Problem description:
A word-for-word printout of the whole listing is needed.

Source material:
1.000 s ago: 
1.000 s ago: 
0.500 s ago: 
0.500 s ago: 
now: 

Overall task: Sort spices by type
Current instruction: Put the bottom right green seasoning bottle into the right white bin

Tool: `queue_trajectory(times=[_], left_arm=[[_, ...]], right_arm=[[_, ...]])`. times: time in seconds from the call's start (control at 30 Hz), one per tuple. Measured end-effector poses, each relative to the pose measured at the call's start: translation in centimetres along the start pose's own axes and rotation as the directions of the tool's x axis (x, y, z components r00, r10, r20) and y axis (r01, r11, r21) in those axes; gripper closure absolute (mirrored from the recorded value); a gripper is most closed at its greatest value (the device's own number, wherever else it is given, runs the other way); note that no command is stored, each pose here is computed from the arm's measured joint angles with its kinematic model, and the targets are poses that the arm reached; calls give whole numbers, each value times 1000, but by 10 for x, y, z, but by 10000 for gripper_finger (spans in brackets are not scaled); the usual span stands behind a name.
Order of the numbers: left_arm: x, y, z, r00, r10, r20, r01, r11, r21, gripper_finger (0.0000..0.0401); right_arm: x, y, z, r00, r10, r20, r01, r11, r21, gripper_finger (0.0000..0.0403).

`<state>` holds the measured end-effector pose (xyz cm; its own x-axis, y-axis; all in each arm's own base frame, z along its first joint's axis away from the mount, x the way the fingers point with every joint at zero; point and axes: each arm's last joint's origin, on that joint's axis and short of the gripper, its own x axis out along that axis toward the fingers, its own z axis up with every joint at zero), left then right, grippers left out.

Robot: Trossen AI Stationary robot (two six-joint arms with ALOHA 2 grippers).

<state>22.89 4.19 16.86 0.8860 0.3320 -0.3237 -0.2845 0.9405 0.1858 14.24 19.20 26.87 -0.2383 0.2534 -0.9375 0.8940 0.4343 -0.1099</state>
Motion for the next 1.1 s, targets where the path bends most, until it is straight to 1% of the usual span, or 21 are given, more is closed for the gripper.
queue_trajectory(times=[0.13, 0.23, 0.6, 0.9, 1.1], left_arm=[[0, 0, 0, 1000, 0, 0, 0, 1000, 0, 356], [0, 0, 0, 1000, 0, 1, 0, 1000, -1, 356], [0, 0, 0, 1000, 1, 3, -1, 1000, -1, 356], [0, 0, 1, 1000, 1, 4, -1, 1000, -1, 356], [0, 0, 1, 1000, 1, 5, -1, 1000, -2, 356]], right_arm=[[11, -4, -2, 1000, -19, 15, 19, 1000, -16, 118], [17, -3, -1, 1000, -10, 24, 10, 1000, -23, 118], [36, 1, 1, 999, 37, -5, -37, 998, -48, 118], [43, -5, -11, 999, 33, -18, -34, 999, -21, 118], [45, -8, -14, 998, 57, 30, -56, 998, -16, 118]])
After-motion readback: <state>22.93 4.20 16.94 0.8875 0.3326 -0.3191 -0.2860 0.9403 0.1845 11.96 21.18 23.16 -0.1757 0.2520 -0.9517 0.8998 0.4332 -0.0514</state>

Response to this task:
1.000 s ago: 
1.000 s ago: 
0.500 s ago: 
0.500 s ago: 
now: 

Overall task: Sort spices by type
Current instruction: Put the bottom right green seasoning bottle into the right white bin

Tool: `queue_trajectory(times=[_], left_arm=[[_, ...]], right_arm=[[_, ...]])`. times: time in seconds from the call's start (control at 30 Hz), one per tuple. Measured end-effector poses, each relative to the pose measured at the call's start: translation in centimetres along the start pose's own axes and rotation as the directions of the tool's x axis (x, y, z components r00, r10, r20) and y axis (r01, r11, r21) in those axes; gripper closure absolute (mirrored from the recorded value); a gripper is most closed at its greatest value (the device's own number, wherever else it is given, runs the other way); note that no command is stored, each pose here is computed from the arm's measured joint angles with its kinematic model, and the targets are poses that the arm reached; calls give whole numbers, each value times 1000, but by 10 for x, y, z, but by 10000 for gripper_finger (spans in brackets are not scaled); the usual span stands behind a name.
Order of the numbers: left_arm: x, y, z, r00, r10, r20, r01, r11, r21, gripper_finger (0.0000..0.0401); right_arm: x, y, z, r00, r10, r20, r01, r11, r21, gripper_finger (0.0000..0.0403).

`<state>` holds the measured end-effector pose (xyz cm; its own x-axis, y-axis; all in each arm's own base frame, z along its first joint's axis away from the mount, x the way the fingers point with every joint at zero; point and axes: each arm's last joint's origin, on that joint's axis and short of the gripper, its own x axis out along that axis toward the fingers, its own z axis up with every joint at zero), left then right, grippers left out.

Robot: Trossen AI Stationary robot (two six-joint arms with ALOHA 2 grippers).

<state>22.89 4.19 16.86 0.8860 0.3320 -0.3237 -0.2845 0.9405 0.1858 14.24 19.20 26.87 -0.2383 0.2534 -0.9375 0.8940 0.4343 -0.1099</state>
Motion for the next 1.1 s, targets where the path bends most, until it is straight to 1% of the usual span, or 21 are given, more is closed for the gripper.
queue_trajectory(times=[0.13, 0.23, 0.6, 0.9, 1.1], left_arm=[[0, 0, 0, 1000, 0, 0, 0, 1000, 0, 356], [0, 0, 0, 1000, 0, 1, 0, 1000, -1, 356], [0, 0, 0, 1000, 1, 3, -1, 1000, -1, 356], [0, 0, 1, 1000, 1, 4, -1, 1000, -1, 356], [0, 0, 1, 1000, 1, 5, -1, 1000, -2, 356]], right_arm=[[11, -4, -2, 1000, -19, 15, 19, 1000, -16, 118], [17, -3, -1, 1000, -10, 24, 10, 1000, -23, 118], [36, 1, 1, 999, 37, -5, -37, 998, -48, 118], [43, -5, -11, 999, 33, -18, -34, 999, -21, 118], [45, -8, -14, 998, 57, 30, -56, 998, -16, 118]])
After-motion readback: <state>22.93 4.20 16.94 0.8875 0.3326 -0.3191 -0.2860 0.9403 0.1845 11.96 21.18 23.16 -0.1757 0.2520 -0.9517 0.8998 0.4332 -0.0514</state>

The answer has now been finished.